By Lawrence Njoku (Enugu)
01 September 2016   |   1:20 am
The Nigeria Medical Association (NMA) has urged the Federal Government to provide more bailout funds to states to enable them pay workers, who depend on their salaries to fund their medical bills.
Mike Ozovehe Ogirima

Mike Ozovehe Ogirima

The Nigeria Medical Association (NMA) has urged the Federal Government to provide more bailout funds to states to enable them pay workers, who depend on their salaries to fund their medical bills.

Reviewing the health situation of the country, the association berated some state governors for not taking payment of workers salaries seriously.

In a communiqué signed by Mike Ozovehe Ogirima and Yusuf Tanko Sunumu, President and Secretary, respectively, at the end of their 2016 National conference in Enugu, the NMA warned that failure to give states more bailout funds might also undermine the training and quality services rendered by health professionals.

Furthermore, the doctors expressed worry that the recent gains made by Nigeria in elimination of wild polio virus might be eroded unless urgent attention was paid on the plight of Internally Displaced persons (IDPs) at their various camps.

NMA said “The current economic crisis in our country and high rate of out of pocket payments for health care services, coupled with the low accessibility of the National Health Insurance Scheme (NHIS) is not only threatening health care delivery system but has made achieving universal health coverage in Nigeria a mirage.”

The council recommended the urgent strengthening of the immunization delivery system in Nigeria especially in the North East zone, as a measure to forestall the resurgence of polio and vaccine preventable diseases in the zone.

It recalled that the National Health Act 2014, which was a product of the collective struggle of Nigerians aimed at better health care delivery in the country, had not been implemented three years after. It stressed that this was seriously undermining the aspirations of ordinary Nigerians to access basic health care.

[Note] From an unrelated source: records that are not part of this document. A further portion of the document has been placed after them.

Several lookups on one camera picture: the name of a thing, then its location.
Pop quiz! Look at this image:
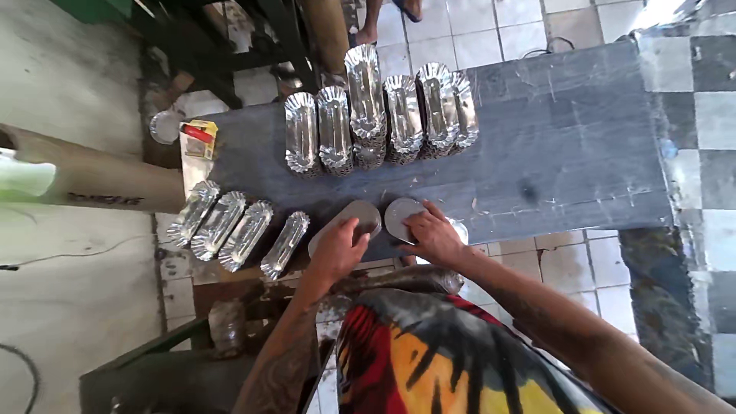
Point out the person's left hand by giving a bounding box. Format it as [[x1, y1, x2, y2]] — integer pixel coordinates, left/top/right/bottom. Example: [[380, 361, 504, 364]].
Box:
[[309, 216, 371, 286]]

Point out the person's right hand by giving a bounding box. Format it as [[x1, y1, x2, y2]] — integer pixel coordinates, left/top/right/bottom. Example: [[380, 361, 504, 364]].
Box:
[[397, 199, 472, 271]]

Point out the grey oval mould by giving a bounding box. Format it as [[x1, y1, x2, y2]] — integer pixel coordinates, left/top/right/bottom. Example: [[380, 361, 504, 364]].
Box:
[[308, 199, 383, 260], [384, 197, 430, 246]]

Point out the person's left forearm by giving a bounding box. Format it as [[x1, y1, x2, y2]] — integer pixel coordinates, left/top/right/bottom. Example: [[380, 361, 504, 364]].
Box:
[[232, 269, 334, 414]]

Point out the person's right forearm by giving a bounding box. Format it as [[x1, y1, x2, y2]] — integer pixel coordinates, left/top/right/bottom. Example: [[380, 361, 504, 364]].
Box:
[[453, 246, 736, 414]]

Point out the shiny silver round piece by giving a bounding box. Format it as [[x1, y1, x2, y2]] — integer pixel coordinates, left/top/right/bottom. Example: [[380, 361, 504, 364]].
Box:
[[446, 217, 469, 247]]

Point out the person's body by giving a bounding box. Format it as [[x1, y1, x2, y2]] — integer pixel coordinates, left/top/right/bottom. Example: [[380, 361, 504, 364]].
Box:
[[336, 287, 622, 414]]

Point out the clear plastic-wrapped bundle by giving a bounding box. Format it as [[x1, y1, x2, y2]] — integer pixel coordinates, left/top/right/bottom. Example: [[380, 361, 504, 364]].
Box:
[[208, 298, 247, 360]]

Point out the yellow printed packet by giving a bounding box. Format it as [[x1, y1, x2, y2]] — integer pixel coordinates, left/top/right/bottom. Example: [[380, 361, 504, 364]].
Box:
[[180, 120, 219, 161]]

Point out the small red object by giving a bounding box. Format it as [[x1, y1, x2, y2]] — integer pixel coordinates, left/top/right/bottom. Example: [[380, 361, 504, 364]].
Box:
[[182, 125, 214, 145]]

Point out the white round dish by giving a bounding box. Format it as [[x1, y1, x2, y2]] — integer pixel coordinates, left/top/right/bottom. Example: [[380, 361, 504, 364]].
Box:
[[149, 110, 184, 145]]

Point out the dark green bench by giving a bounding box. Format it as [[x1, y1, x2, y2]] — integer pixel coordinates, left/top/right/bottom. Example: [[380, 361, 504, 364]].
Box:
[[79, 317, 260, 414]]

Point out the large brown cardboard tube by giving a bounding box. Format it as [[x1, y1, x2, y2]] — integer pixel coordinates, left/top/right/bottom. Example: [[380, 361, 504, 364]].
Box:
[[0, 122, 200, 216]]

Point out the thin black floor cable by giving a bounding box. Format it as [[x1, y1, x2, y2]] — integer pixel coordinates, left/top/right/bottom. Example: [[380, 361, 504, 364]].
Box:
[[522, 37, 576, 60]]

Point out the dark green machine frame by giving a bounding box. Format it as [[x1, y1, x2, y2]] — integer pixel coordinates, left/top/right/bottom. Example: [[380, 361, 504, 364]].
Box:
[[51, 0, 320, 110]]

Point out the thin wall cable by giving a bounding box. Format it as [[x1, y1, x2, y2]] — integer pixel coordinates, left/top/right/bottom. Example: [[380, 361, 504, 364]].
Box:
[[0, 233, 157, 271]]

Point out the thick black hose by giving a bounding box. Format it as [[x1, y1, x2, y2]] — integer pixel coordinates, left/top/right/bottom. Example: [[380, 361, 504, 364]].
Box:
[[0, 343, 41, 414]]

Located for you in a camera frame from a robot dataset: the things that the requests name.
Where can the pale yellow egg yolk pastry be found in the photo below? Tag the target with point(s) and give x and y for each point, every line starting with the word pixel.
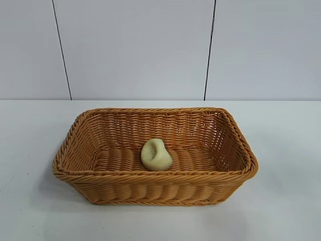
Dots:
pixel 156 158

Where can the woven tan wicker basket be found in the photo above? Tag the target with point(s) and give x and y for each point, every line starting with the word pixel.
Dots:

NMA asked the Federal Government to reconstitute the council of the medical and dental councils of Nigeria, disclosing that the non-reconstitution of the organ charged with the responsibility for regulating standards and practice of medicine in Nigeria poses serious threat to the lives of the people.

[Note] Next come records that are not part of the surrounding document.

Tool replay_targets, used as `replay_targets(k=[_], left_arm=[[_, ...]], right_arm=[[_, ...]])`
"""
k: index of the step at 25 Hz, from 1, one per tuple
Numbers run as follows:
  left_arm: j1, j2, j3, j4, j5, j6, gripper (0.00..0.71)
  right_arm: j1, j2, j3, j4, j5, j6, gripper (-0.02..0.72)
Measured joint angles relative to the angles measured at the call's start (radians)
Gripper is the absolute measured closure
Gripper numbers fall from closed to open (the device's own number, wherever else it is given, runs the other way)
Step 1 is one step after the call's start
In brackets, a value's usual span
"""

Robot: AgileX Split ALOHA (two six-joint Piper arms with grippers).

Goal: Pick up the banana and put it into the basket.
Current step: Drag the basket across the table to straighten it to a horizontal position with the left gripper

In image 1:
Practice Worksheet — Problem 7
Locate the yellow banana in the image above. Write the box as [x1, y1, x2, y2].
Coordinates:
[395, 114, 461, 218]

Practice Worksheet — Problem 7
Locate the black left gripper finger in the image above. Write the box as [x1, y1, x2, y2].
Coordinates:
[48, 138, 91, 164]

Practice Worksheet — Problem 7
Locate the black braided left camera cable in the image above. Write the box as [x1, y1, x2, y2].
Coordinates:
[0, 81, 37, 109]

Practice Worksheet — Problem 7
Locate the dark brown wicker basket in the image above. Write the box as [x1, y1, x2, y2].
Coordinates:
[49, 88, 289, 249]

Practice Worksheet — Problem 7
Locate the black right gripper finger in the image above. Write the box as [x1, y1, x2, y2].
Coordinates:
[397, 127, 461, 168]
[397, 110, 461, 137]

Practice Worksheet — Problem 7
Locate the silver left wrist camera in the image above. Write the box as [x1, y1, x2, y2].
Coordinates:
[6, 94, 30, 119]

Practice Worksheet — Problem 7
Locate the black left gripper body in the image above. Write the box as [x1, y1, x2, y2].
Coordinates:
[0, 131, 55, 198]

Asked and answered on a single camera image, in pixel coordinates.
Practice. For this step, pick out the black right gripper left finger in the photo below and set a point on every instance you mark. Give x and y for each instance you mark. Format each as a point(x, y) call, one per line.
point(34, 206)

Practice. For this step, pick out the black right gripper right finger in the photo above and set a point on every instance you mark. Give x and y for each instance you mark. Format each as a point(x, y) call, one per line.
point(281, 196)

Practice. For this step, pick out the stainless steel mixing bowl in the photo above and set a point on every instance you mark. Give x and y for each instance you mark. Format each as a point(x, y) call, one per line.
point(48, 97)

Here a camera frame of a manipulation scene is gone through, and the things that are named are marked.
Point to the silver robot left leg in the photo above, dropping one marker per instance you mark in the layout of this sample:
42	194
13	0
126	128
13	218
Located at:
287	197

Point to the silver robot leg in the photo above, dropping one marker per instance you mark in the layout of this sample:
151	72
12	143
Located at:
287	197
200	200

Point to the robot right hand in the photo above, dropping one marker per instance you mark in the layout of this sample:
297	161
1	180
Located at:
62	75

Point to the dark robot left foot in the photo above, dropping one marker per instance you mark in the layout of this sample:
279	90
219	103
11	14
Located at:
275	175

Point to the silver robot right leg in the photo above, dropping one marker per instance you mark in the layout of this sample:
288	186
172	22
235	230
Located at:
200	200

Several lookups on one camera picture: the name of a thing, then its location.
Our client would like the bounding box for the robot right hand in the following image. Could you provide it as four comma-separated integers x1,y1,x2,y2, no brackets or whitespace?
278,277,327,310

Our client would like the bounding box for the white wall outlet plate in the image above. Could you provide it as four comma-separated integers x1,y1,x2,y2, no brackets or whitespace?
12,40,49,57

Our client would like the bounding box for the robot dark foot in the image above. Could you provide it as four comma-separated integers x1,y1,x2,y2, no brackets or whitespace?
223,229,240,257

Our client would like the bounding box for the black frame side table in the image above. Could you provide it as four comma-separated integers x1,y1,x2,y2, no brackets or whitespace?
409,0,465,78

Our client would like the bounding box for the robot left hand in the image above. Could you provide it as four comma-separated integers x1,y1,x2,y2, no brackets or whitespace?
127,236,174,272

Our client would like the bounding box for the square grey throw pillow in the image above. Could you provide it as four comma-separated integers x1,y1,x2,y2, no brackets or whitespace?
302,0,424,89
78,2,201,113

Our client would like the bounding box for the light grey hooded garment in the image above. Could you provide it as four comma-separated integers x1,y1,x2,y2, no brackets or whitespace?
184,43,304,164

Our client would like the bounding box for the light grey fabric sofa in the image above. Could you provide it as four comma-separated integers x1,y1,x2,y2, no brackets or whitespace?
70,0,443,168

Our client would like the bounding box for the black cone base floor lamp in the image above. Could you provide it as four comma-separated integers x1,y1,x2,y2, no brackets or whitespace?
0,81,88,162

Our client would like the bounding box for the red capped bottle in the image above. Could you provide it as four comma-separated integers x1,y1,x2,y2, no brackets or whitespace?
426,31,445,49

According to NMA, the non- reconstitution of the council has contributed to the proliferation of quackery, leading to avoidable deaths and has left litigations against medical practitioners unattended to.

The meeting also condemned the National Universities Commission’s (NUCs) recommendation that PhD must be a prerequisite for career progression for clinical lecturers in Nigeria medical schools. It maintained that any clinical lecturer who wished to pursue PhD could do so on his own volition.